Acte anormal de gestion, groupes de sociétés par Marie Lambert Avocat fiscaliste à Toulouse 24/10/2016.

Ce sujet est devenu particulièrement subtil pour les relations intra-groupes, y compris pour les conventions de prestations de services, de plus en plus souvent remises en cause par l’administration fiscale. La technicité du débat sur l’acte anormal de gestion est illustrée par ces quelques décisions.

CE 10/2/2016 n°371258 Le Conseil d’Etat a admis qu’il n’y ait pas d’acte anormal de gestion dans le cas d’une renonciation à percevoir des redevances sur une marque par une société sœur : La contrepartie était d’éviter la cessation d’activité de l’entreprise bénéficiaire, qui aurait pu avoir une incidence sur la pérennité de la société ayant renoncé à percevoir les redevances. Rappelons qu’une motivation basée sur le seul intérêt du groupe n’est pas reconnue: il convient de se référer à l’intérêt de la société qui consent l’avantage. Cette solution traduit une avancée qui pourrait être invoquée pour des redressements concernant également des sociétés tierces.

CE 15/04/2016 N°376379 Le Conseil d’Etat a également admis que la déduction des intérêts d’un emprunt souscrit par une société afin de racheter ses propres titres à un associé n’est pas un acte anormal de gestion, dans la mesure où cette opération a un intérêt pour la société.

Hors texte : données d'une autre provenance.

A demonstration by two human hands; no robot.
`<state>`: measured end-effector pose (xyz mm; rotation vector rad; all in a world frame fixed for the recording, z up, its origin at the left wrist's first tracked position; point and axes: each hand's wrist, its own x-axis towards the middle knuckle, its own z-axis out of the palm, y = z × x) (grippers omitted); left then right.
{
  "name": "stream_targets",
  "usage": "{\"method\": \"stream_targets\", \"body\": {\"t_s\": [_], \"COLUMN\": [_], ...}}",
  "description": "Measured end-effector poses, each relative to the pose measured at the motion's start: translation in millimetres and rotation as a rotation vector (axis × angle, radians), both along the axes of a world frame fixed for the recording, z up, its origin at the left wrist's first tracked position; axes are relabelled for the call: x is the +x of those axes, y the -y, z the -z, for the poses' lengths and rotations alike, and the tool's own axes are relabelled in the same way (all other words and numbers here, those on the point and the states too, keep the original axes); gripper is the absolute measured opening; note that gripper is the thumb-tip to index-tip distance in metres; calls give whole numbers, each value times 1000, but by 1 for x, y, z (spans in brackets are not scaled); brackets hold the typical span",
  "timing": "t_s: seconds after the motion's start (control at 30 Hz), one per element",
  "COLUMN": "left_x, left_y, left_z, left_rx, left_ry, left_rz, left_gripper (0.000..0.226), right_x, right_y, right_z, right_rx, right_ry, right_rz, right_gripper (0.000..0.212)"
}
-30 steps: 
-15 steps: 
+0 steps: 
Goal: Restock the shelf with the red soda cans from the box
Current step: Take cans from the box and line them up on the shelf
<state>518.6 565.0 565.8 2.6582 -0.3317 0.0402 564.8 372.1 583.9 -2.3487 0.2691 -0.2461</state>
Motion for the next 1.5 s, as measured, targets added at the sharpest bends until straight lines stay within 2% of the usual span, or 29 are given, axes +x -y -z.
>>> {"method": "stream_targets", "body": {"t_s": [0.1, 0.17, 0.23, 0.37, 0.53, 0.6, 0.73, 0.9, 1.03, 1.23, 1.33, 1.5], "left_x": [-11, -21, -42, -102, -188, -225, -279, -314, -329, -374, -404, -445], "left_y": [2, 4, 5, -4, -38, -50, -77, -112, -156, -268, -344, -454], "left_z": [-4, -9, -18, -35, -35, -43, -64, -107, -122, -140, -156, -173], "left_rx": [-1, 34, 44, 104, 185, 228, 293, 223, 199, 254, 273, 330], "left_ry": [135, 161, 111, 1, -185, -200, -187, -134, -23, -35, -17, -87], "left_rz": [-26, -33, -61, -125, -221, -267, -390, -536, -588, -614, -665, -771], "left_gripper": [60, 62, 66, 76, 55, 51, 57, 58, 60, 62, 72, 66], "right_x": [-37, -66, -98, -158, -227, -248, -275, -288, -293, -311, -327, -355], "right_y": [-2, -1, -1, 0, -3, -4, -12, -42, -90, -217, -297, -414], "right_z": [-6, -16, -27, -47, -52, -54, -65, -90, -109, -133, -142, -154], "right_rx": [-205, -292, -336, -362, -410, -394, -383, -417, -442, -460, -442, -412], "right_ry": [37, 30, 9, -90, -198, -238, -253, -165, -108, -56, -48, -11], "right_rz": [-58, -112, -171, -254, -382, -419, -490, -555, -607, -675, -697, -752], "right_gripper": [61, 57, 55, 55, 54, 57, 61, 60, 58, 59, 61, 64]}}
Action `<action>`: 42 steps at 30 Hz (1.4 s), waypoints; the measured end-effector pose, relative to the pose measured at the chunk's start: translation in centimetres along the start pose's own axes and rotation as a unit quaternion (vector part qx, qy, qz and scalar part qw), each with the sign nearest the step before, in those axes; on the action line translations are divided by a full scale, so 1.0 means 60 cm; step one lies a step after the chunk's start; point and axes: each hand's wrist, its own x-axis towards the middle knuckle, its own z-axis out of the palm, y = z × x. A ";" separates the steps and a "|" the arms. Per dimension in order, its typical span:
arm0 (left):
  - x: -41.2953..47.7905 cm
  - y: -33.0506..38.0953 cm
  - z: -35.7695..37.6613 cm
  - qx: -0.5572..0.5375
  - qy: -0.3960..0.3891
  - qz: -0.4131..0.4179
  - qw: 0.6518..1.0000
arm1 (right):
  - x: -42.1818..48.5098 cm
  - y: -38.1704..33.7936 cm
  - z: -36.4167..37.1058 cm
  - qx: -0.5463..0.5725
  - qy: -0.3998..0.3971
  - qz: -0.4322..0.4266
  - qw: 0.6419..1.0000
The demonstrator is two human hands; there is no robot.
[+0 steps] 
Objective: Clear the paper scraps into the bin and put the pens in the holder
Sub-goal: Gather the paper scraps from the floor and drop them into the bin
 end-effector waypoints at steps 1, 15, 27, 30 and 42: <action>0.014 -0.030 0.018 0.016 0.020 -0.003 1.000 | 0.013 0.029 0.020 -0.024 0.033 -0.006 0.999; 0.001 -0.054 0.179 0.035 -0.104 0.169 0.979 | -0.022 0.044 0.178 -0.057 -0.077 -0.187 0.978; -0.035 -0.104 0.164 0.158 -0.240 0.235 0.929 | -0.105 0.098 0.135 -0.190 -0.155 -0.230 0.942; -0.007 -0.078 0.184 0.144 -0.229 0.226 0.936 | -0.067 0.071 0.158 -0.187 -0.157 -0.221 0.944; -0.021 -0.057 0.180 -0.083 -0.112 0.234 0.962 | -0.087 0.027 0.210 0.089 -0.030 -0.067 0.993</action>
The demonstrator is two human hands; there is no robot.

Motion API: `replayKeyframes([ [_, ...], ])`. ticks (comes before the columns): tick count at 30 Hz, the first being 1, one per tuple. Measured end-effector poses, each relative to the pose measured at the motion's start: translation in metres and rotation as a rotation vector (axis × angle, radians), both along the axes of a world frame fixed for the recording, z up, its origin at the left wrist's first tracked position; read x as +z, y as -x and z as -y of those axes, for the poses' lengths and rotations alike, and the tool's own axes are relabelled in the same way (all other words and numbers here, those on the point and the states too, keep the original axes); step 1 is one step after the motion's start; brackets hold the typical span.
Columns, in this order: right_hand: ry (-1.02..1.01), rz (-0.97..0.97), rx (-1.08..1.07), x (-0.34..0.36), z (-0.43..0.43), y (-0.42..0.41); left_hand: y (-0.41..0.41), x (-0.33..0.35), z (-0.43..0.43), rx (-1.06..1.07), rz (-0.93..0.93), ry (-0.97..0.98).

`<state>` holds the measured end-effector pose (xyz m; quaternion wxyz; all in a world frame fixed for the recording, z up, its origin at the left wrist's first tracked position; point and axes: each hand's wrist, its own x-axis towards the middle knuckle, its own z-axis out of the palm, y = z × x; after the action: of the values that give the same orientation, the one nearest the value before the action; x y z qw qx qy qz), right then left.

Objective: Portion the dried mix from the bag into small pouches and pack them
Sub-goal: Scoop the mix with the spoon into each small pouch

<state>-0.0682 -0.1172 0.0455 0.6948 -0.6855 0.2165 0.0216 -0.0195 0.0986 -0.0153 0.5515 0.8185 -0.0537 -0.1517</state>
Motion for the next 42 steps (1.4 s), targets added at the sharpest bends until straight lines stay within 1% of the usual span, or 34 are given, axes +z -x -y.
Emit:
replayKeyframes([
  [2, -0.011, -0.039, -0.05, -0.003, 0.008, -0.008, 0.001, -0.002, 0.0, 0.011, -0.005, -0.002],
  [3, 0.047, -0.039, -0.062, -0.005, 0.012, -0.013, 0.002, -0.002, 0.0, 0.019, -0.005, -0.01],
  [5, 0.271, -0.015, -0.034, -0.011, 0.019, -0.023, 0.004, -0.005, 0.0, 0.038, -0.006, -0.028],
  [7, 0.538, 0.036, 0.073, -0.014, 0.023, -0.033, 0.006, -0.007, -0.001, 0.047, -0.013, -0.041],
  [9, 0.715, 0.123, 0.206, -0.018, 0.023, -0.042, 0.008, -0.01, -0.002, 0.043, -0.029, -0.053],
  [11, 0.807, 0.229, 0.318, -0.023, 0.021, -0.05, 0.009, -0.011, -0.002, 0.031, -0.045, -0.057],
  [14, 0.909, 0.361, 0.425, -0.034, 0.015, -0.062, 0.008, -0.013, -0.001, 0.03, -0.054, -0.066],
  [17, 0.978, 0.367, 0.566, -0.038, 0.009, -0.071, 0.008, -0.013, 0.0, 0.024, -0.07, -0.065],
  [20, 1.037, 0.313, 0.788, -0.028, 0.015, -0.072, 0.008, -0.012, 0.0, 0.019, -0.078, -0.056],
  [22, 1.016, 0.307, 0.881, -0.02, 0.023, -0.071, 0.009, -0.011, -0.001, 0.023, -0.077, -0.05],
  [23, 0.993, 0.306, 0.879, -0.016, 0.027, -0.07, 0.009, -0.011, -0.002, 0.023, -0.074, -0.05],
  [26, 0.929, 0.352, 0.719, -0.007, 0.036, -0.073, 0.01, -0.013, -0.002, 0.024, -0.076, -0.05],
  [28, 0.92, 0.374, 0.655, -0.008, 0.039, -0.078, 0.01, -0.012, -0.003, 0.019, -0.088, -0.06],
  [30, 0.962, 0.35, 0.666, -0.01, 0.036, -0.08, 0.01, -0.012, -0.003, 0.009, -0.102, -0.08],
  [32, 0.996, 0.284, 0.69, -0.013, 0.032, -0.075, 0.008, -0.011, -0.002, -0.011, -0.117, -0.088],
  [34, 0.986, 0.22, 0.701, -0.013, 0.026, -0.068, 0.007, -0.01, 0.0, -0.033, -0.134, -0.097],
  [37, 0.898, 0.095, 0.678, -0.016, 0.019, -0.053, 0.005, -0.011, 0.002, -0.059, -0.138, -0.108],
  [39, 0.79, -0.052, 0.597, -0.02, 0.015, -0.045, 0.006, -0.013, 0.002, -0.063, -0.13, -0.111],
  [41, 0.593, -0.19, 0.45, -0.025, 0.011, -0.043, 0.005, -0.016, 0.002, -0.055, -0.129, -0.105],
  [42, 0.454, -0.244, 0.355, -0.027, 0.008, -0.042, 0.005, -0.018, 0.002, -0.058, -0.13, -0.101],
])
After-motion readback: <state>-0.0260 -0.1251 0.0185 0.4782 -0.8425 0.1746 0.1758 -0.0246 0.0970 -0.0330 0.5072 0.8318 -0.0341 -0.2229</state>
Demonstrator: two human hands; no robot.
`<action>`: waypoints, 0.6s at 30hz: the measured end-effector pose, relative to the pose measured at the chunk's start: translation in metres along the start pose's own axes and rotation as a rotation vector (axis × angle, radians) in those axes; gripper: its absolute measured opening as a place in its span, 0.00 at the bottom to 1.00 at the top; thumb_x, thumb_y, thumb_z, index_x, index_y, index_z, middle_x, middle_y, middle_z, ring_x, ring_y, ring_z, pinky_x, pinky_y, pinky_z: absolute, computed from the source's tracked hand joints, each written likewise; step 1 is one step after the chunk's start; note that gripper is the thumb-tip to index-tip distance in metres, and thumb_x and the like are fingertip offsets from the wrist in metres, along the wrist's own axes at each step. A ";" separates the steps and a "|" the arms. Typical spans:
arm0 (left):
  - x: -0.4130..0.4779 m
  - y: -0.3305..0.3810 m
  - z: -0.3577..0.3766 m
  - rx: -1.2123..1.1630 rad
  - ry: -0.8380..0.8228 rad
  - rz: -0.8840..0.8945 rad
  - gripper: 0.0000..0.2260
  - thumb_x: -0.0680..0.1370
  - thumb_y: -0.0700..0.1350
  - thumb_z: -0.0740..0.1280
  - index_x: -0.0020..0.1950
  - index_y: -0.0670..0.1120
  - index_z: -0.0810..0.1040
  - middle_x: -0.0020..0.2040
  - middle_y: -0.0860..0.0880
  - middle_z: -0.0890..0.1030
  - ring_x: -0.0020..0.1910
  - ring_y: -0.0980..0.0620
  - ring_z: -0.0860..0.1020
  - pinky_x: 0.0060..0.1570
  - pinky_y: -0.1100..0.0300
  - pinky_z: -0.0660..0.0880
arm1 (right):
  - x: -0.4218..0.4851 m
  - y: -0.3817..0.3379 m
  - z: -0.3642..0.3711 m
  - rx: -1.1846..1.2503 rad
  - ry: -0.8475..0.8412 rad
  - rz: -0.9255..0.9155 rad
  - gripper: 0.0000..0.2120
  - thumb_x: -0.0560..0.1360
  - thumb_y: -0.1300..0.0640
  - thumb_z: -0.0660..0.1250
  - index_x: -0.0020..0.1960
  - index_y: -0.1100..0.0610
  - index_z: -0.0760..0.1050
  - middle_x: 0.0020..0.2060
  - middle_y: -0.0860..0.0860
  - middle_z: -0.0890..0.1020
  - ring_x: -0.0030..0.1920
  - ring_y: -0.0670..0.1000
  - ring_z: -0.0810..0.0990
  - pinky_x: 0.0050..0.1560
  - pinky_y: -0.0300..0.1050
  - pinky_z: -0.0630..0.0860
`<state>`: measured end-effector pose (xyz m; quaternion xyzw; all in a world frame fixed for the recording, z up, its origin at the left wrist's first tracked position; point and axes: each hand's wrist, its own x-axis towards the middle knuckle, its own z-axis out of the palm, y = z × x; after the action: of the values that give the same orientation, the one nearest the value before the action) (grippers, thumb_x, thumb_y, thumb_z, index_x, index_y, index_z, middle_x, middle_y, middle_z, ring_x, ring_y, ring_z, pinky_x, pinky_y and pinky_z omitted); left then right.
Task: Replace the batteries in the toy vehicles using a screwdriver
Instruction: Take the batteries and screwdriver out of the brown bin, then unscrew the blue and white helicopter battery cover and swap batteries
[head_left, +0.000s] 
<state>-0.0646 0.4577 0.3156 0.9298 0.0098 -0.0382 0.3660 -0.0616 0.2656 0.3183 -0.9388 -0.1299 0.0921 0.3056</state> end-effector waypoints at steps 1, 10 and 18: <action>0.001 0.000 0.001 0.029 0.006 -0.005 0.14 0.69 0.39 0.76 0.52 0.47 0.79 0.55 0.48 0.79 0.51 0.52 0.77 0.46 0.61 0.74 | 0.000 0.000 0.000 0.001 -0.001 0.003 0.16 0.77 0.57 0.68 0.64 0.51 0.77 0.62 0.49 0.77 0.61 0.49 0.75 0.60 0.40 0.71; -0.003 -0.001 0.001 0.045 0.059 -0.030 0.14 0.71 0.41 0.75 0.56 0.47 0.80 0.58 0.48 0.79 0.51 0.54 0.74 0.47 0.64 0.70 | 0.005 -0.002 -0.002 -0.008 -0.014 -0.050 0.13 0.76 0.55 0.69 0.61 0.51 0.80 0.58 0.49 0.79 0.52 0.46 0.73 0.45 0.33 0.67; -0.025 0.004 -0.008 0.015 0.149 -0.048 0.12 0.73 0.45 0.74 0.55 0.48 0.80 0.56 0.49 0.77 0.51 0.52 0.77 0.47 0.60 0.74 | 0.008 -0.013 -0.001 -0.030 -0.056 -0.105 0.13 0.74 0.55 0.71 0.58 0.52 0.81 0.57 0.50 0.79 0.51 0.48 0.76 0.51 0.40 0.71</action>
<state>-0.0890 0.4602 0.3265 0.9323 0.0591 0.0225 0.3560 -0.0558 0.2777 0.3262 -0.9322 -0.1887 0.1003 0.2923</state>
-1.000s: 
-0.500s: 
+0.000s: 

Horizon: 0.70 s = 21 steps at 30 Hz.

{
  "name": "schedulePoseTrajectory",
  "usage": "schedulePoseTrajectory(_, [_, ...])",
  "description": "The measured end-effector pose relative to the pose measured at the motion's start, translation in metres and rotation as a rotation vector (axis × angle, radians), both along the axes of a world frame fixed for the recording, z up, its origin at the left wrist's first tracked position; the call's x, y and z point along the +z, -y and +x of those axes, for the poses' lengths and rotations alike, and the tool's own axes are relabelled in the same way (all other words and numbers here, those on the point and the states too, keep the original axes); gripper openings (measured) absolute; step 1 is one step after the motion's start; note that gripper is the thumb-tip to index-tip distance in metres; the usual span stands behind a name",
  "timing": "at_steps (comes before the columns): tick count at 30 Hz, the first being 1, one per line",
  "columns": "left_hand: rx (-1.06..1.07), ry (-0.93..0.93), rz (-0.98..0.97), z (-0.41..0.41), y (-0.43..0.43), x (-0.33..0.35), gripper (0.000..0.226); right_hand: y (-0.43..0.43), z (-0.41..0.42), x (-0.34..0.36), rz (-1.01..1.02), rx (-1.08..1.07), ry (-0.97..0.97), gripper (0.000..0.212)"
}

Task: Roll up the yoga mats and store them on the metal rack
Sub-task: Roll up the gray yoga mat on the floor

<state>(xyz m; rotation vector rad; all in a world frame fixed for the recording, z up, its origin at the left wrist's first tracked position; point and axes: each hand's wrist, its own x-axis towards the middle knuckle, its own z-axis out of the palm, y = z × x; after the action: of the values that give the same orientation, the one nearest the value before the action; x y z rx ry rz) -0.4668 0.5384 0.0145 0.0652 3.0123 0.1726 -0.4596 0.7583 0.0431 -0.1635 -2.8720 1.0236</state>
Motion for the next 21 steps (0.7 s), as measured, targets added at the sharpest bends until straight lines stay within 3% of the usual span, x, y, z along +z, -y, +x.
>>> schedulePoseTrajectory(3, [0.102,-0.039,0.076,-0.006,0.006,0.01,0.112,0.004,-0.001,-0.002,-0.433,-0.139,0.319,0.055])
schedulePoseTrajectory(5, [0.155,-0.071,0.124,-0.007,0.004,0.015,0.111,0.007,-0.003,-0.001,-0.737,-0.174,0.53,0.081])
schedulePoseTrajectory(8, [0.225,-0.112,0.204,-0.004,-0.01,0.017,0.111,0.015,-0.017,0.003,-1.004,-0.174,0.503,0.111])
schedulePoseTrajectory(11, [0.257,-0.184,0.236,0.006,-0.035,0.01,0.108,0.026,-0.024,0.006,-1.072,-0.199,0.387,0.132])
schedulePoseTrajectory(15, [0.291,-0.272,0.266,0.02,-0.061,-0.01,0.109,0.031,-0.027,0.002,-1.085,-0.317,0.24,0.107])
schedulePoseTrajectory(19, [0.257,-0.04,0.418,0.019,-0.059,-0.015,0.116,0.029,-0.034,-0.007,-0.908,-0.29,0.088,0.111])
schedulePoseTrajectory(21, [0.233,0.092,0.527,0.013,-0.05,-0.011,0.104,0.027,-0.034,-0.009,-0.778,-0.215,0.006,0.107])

CE 13/07/2016 N°375801 Le Conseil d’Etat a jugé qu’il n’appartenait pas à l’administration de se prononcer sur l’opportunité des choix de gestion de l’entreprise au vu de  l’ampleur des risques pris, mais seulement au regard de l’intérêt propre de l’entreprise . Est ainsi abandonnée par cette importante décision la théorie du risque manifestement excessif, qui conduisait à qualifier d’acte anormal de gestion une opération excédant manifestement les risques qu’un chef d’entreprise peut être conduit à prendre.

Cass.com 23/10/2012 n°11-23376, Cass.com 24/11/2015 n°14-19685 ,Cette jurisprudence illustre la difficulté de mettre en place des conventions de prestations de services sans risquer un redressement fiscal. Sur ce sujet, compte tenu de l’attitude très offensive de l’administration fiscale, y compris avec les groupes de 2 sociétés créés à l’occasion de l’achat d’une entreprise, aussi petite soit-elle, je  recommande de demander un rescrit. Cette demande peut être rédigée en mettant en avant les points positifs au vu de l’analyse de la jurisprudence. Elle peut également être l’occasion d’améliorer les supports juridiques en vue d’éviter un redressement.

Un conseil : En cas de contentieux fiscal faisant suite à un redressement sur la base d’un acte anormal de gestion, un avocat expérimenté en droit fiscal peut bâtir un argumentaire de défense basé sur les circonstances de fait détaillées et mettre en avant l’intérêt économique de vos opérations au vu des exigences de la jurisprudence . N’hésitez pas à utiliser la procédure fiscale et à faire un recours hiérarchique pour défendre la position de votre société. Votre interlocuteur appréciera un débat technique au vu des éléments de fait de votre dossier et de vos contraintes de gestion, à condition que l’argumentaire soit conforme à la jurisprudence la plus récente.